## Work item
Write the listing out once more, identical to the original but without pictures.

## Given material
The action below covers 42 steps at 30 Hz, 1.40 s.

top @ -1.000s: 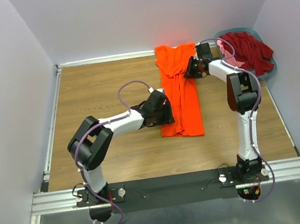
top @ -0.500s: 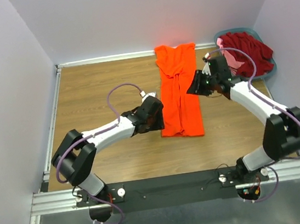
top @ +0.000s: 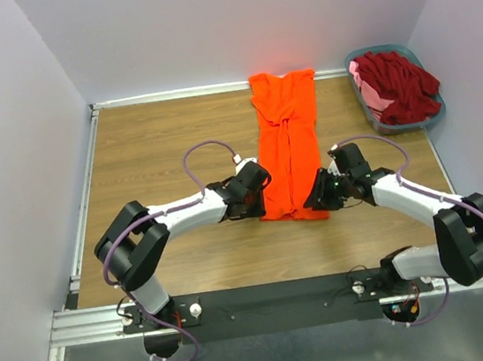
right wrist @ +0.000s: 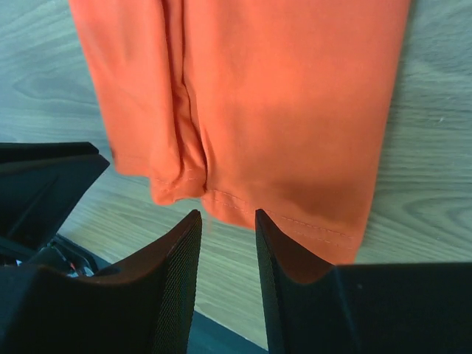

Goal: Fold and stack the t-shirts
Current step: Fold the tshirt

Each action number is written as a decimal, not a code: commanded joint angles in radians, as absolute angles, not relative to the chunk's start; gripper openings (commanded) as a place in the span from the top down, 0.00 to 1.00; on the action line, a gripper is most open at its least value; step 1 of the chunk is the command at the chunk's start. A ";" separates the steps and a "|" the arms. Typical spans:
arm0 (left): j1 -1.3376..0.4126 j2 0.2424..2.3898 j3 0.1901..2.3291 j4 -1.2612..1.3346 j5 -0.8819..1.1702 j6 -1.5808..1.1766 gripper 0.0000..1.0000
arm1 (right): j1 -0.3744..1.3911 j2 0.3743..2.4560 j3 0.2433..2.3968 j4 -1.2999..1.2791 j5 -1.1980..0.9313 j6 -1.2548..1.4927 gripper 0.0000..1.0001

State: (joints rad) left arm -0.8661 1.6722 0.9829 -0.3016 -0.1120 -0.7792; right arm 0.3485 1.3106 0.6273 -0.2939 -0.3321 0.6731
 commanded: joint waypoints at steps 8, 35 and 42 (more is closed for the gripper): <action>-0.897 1.747 0.999 -0.284 -0.164 -0.801 0.68 | 0.360 1.359 0.555 -0.184 -0.308 0.713 0.57; -0.857 1.558 0.770 -0.115 -0.006 -0.723 1.00 | 0.362 1.267 0.492 -0.331 -0.205 0.689 0.58; -0.859 1.562 0.765 -0.104 0.017 -0.727 1.00 | 0.388 1.183 0.640 -0.382 -0.320 0.721 0.61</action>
State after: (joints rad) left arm -0.8631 1.5669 0.7776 -0.1181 -0.0101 -0.7403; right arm 0.3683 1.2133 0.5713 -0.3176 -0.2829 0.7246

## Answer for the task
The action below covers 42 steps at 30 Hz, 1.40 s.

top @ -1.000s: 
top @ -0.500s: 
top @ +0.000s: 
right wrist @ +0.000s: 

Goal: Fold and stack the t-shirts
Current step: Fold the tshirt

Each action number is written as a decimal, not a code: commanded joint angles in radians, as absolute angles, not relative to the chunk's start; gripper openings (commanded) as a place in the span from the top down, 0.00 to 1.00; on the action line, a gripper is most open at its least value; step 1 of the chunk is the command at the chunk's start. A ";" separates the steps and a "|" the arms. Typical spans:
arm0 (left): j1 -1.3376..0.4126 j2 0.2424..2.3898 j3 0.1901..2.3291 j4 -1.2612..1.3346 j5 -0.8819..1.1702 j6 -1.5808..1.1766 gripper 0.0000..1.0000
arm1 (right): j1 -0.3744..1.3911 j2 0.3743..2.4560 j3 0.2433..2.3968 j4 -1.2999..1.2791 j5 -1.1980..0.9313 j6 -1.2548..1.4927 gripper 0.0000..1.0001

State: (joints rad) left arm -0.8661 1.6722 0.9829 -0.3016 -0.1120 -0.7792; right arm 0.3485 1.3106 0.6273 -0.2939 -0.3321 0.6731
 commanded: joint waypoints at steps 8, 35 and 42 (more is closed for the gripper): <action>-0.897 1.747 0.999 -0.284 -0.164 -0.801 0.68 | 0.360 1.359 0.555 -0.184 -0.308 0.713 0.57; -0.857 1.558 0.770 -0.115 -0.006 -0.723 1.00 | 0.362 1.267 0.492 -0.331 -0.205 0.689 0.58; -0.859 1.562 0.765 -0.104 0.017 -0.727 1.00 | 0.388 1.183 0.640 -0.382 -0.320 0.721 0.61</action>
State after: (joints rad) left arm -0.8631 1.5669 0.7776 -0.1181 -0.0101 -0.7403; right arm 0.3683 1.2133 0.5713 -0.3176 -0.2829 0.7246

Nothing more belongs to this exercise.